Tenho um problema básico de comunicação quando tratando com pessoal "não-nerd" como os gerentes (e a minha esposa). Toda vez que tenho que explicar "o código está ruim", eles me olham com aquela cara de tela azul do windows. Dá quase pra ouvir o somzinho no fundo: "pãm...!"

Aí comento que é difícil dar manutenção, que leva mais tempo, que para fazer algo precisamos arrumar um pouco a coisa, que as estimativas não são confiáveis.

"pãm...!?"

Torna explicar que mexer ali pode causar problemas em outros lugares, que pode quebrar o que funciona, etc... etc...

"pãm... pãm...!?"


Finalmente, achei um jeito bom de explicar quando digo "o código está nojento" e eles entenderem a encrenca que é mexer naquilo. As imagens abaixo (do post http://www.tvsnob.com/archives/016683.php ) ajudaram muito:

Primeiro, isso é um código bom:















E isso aqui é "código ruim:


Leia novamente as frases acima, mas observando as imagens... não fica óbvio?

Agora, sempre que vamos conversar, eu mantenho essa imagens por perto, hora que o pessoal começa a viajar muito, eles colocam o povo na terra. E tudo mundo entende o problema que temos nas mãos.

As imagens corretas valem por um milhão de palavras.

Domingo, Abril 26, 2009

É tarde da noite... passei horas incontáveis programando. Tomo um banho e tento dormir, não consigo. Linhas de código passam pela minha cabeça, penso em "if levantar", "sono -= 1", "sono += ler", blog, blog, coisas esquecidas...

Levanto, pego o Mac e abro. Fico olhando a tela azul, quando me dou conta, me loguei mas não consigo me lembrar quando digitei a senha.

O blog aparece, também não lembro de ter entrado aqui. Começo a digitar a esmo, as palavras vão saindo antes que eu consiga montar uma frase completa na cabeça. E agora, o que estou escrendo?

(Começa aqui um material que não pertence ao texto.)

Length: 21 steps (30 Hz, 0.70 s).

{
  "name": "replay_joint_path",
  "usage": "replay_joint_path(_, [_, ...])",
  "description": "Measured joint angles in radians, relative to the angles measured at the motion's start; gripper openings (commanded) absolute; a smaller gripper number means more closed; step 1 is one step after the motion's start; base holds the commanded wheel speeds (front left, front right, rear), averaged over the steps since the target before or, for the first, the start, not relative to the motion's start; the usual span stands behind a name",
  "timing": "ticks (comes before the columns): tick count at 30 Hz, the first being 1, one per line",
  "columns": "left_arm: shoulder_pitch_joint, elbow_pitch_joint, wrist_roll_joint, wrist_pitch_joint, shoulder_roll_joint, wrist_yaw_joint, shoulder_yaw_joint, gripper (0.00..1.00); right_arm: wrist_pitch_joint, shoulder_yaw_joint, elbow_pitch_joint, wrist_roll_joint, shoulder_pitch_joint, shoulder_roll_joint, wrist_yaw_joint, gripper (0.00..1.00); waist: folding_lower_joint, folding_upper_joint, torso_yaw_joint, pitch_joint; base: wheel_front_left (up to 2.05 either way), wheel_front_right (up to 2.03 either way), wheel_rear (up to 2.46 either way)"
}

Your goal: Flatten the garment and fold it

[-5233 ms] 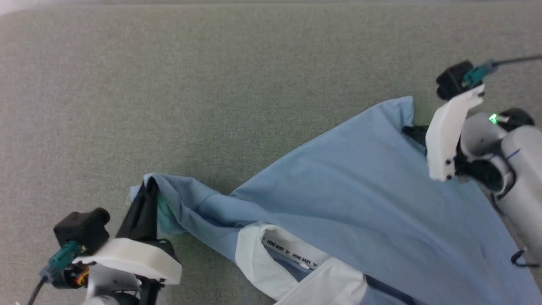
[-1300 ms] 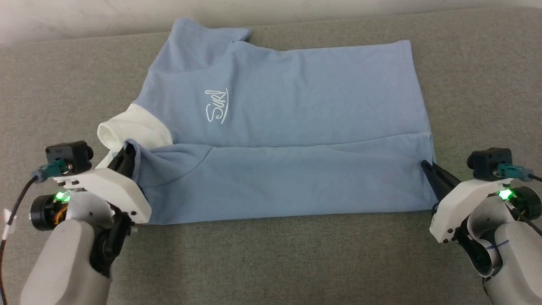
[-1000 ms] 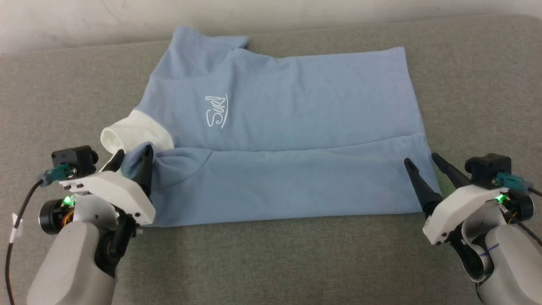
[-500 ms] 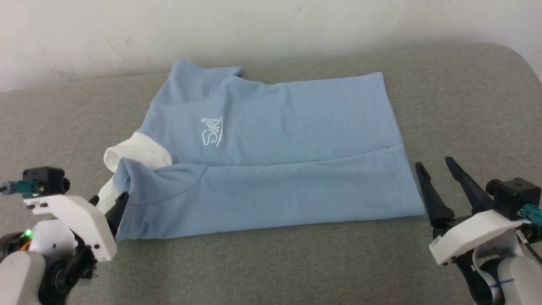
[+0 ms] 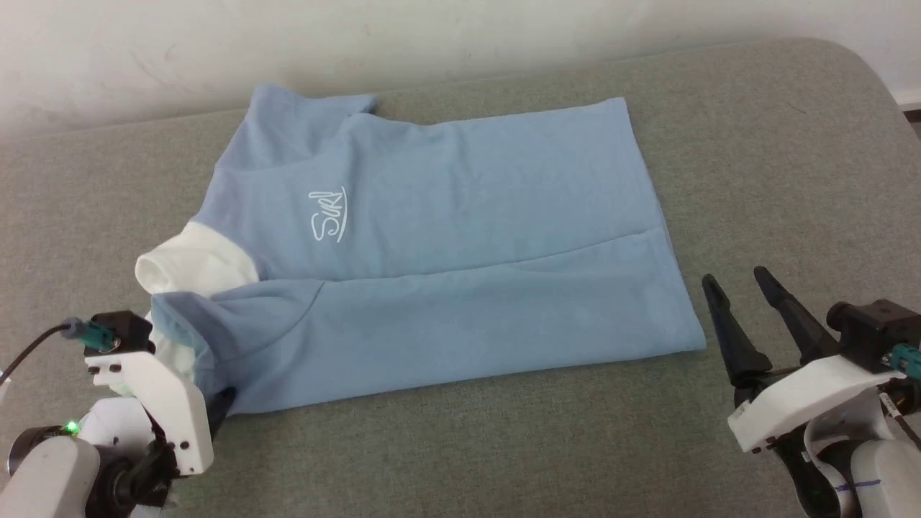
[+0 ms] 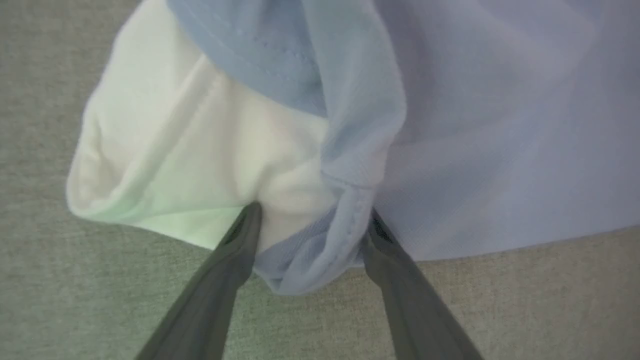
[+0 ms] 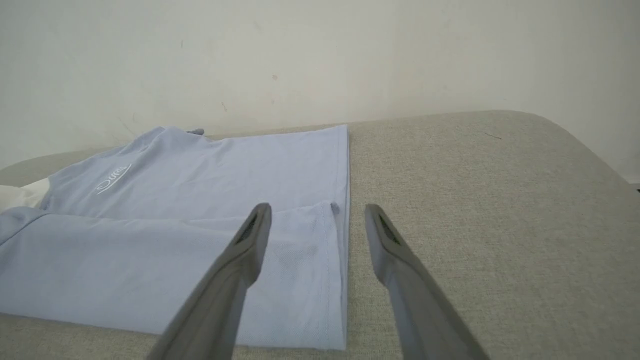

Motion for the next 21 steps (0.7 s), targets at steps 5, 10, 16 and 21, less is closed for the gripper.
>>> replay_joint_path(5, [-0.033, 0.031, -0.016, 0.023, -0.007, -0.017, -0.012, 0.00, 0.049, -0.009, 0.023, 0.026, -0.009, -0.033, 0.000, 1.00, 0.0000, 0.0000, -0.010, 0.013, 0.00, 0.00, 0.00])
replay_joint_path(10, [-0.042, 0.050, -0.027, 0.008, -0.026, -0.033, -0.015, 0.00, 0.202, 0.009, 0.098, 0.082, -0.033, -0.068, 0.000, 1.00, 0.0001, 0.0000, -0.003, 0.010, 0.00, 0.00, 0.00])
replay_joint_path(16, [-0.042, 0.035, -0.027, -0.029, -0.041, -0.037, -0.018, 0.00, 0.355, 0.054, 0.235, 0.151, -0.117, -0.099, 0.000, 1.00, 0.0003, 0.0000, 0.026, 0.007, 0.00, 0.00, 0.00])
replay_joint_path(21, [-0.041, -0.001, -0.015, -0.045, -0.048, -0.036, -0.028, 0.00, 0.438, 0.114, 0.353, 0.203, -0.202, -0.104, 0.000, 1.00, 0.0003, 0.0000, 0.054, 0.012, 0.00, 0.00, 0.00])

Continuo vendo linhas de código passando na minha frente, o Código chama. Não posso responder ao Código, preciso programar. Não posso, fiz isso por tempo demais. Preciso escrever, já estou, mas não me dei conta.

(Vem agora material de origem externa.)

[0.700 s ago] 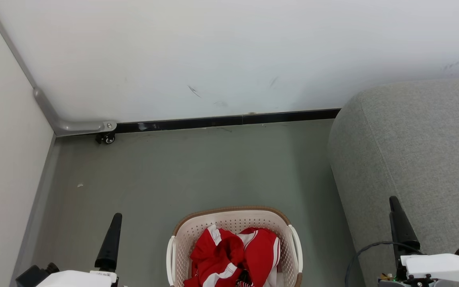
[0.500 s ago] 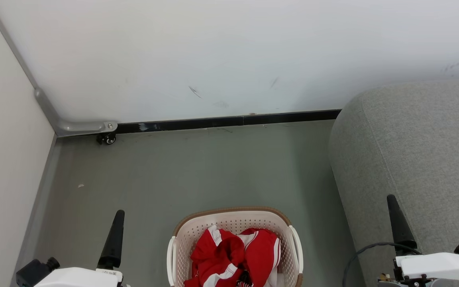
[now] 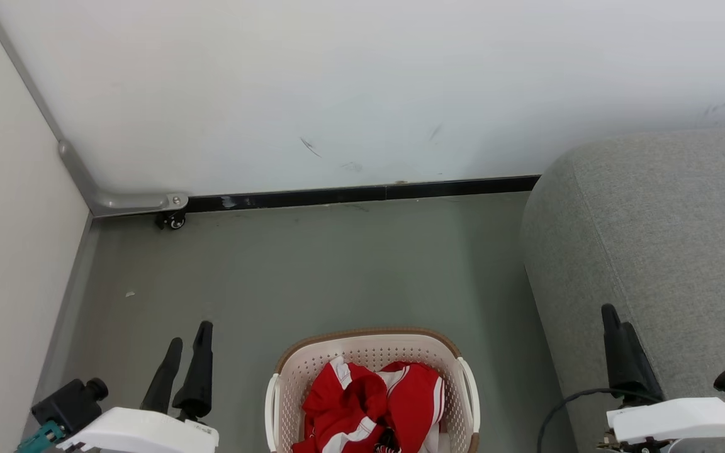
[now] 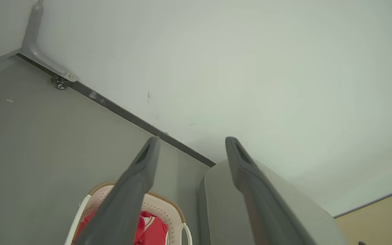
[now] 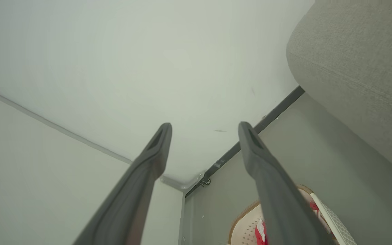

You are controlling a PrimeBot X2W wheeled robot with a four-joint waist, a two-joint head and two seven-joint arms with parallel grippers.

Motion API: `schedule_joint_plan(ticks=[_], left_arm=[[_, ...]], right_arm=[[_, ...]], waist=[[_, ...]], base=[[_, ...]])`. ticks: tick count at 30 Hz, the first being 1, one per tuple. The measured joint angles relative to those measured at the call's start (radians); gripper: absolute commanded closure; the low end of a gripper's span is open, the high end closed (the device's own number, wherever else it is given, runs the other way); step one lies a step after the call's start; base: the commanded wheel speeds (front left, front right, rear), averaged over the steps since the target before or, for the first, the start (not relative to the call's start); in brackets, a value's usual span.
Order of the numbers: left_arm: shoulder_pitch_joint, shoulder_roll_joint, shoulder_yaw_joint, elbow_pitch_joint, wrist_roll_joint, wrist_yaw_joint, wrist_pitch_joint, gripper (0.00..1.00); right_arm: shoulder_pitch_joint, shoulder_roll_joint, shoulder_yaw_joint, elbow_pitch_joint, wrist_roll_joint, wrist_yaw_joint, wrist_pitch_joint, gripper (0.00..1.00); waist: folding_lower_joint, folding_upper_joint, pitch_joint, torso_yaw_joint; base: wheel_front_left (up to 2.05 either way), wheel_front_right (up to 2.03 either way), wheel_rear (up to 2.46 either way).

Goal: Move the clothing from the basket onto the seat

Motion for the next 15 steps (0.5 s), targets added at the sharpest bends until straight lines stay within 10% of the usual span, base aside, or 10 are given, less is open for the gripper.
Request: schedule_joint_plan(ticks=[15], left_arm=[[0.000,0.032,-0.112,-0.012,0.345,0.058,-0.053,0.00]], right_arm=[[0.000,-0.005,0.018,0.008,-0.312,0.000,-0.049,0.00]], waist=[[-0.0097,0.0000,0.007,0.005]], base=[[0.00,0.00,0.00]])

Queria poder escrever rápido como o Akita, programar como Kent Beck, arquiteturar como Fowler, ter a consciência do _Why. Pra quê? Não sei bem, mas imagino que deve ser divertido.

Abro o terminal, "ruby -v".

__"ruby 1.9.1p0 (2009-01-30 revision 21907) [i386-darwin9.6.0]" - a máquina responde feliz.

"irb", eu digo a ela.

Um prompt me saúda, o cursor pisca, perguntando o que eu quero.

text = <<TEXT

Colo o texto que escrevi

TEXT

words = text.split
words[rand(words.size)]

O prompt responde:

"dormir"

Sensato como Ronaldo Ferraz. Deveria, mas ainda náo consigo. Se eu rodar de novo, acho que ele responde "Deixa de frescura e vai pra cama". Direto e contundente como o TaQ. Fico com medo que ele responda isso mesmo e fecho o terminal.

Me dou por vencido.

Fecho o Mac, uma luzinha branca me lembra que ele ainda vigia. Desisto e fecho os olhos. Amanhã vou rir disso... acho.